Chick-fil-A Model, a Rare Bird
With unusual franchise practices, Chick-fil-A is heads and shoulders above its competitors in store performance. So why aren't franchisors adapting its model of limiting what a franchise owner can own?
Boiled down, Chick-fil-A's system allows the privately held company to be extremely choosy about who runs its restaurants, and to reward them well if they succeed — or get rid of them if they don't. Because it owns all its restaurants — seemingly a contradiction in franchising — Chick-fil-A can move quickly into new products and markets. It can shift strong-performing franchisees to bigger stores or give them more responsibility — much like employees — while firing up their entrepreneurial zeal… The company bankrolls the entire cost of its new restaurants and picks the locations. The only cost its so-called "operator" franchisees shoulder up front is $5,000, but they can't later sell the business or pass it on to their heirs. Chick-fil-A retains ownership of the restaurant, and takes a much bigger cut of each store's revenues and profits than at most franchises. It gets 15 percent of sales, collects rent on the property, and splits the remaining profit with the operator.
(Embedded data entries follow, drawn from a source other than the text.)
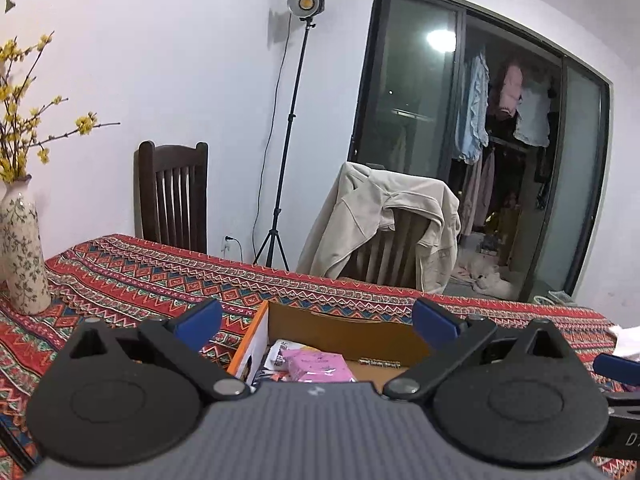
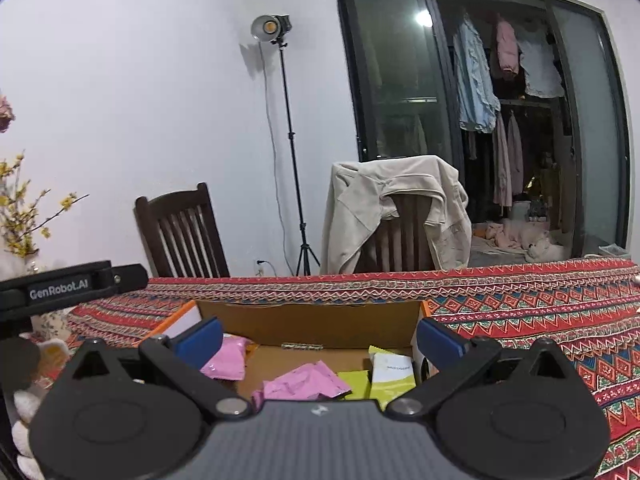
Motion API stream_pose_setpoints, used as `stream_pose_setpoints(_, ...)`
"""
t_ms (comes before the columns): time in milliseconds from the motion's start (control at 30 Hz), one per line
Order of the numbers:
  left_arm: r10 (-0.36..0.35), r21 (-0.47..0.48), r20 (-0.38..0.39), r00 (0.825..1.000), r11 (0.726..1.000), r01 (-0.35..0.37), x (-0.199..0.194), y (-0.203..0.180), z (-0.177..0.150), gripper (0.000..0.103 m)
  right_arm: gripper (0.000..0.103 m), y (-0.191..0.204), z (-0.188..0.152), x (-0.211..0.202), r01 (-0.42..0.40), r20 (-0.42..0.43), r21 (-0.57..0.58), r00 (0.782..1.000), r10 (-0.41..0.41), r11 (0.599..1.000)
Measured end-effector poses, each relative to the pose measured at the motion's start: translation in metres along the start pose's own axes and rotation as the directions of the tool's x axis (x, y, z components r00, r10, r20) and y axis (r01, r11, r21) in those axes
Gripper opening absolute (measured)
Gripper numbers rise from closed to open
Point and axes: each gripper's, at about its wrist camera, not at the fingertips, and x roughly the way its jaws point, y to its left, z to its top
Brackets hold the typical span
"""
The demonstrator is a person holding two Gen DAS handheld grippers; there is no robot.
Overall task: Organize snacks
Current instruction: 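Move both grippers back to the snack pile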
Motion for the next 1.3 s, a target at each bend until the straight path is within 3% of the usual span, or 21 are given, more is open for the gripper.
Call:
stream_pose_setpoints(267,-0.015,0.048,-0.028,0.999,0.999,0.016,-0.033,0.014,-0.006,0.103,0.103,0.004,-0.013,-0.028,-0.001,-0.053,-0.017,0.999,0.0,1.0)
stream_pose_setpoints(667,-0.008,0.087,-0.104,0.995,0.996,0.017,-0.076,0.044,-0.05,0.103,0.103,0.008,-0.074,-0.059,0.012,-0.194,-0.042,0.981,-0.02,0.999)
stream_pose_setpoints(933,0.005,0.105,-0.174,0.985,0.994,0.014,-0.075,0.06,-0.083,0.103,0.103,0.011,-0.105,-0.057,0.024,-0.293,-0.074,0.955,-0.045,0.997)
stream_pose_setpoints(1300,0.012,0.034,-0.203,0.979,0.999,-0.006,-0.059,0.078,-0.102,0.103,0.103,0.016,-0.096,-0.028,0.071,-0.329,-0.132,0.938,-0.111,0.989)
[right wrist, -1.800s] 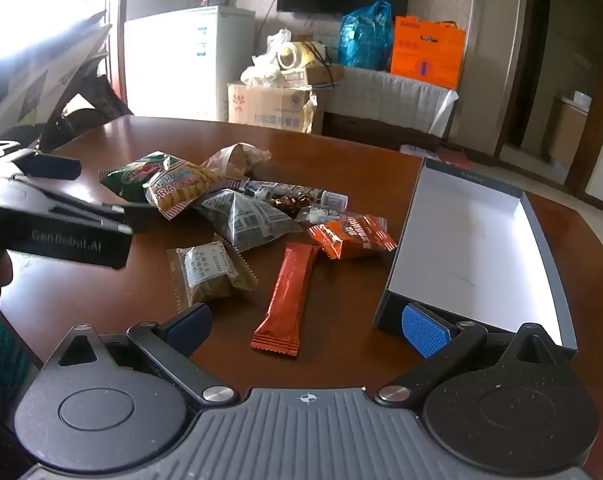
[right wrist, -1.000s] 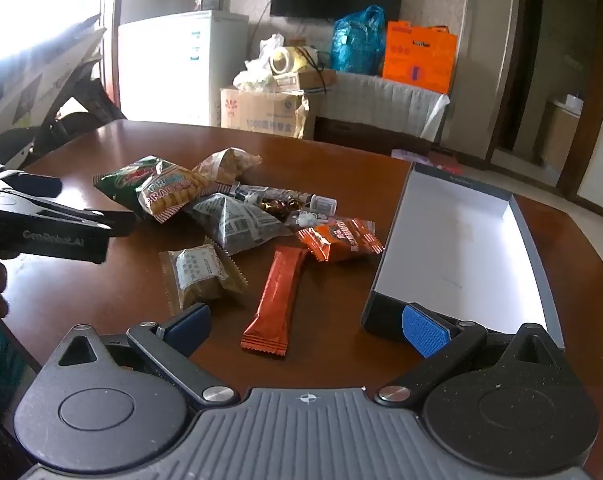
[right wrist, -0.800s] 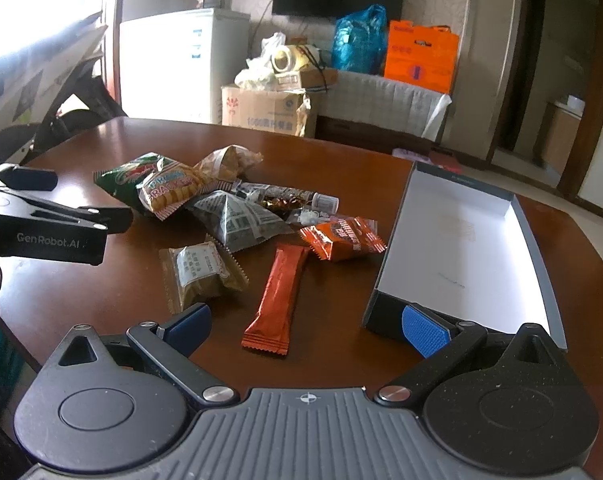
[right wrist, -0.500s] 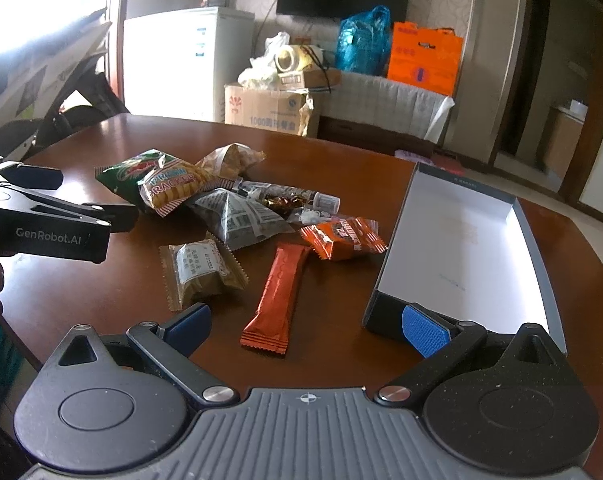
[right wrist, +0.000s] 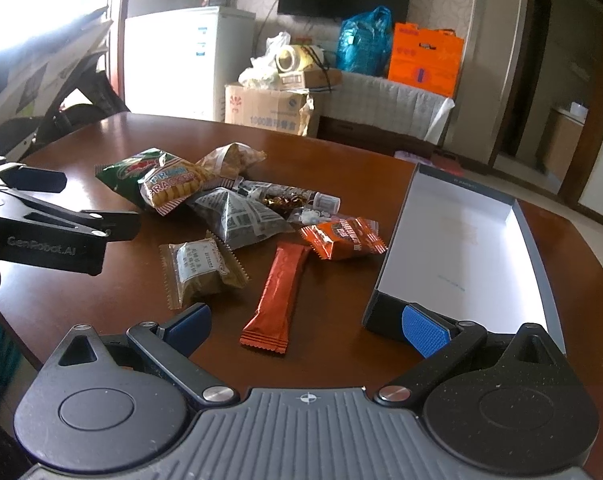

The formula seems to have worked well for both sides. Based on franchise disclosure documents and interviews with Chick-fil-A officials, the company's roughly 1,100 operators took home operating profits of about $210 million last year, or an average of $190,000 each. Some make substantially more. Meanwhile, Chick-fil-A collected about $841 million last year in rent, royalties and its share of operating profits from franchisee-operated restaurants — four times what the franchisees got. The company reported a $175 million profit for 2010 on systemwide revenue of $3.4 billion last year. Company officials say Chick-fil-A gets 10,000 to 25,000 applications for roughly 60 to 70 new slots that open each year. [via Atlanta Journal Constitution]
The article quotes restaurant unit analyst John Gordon and me.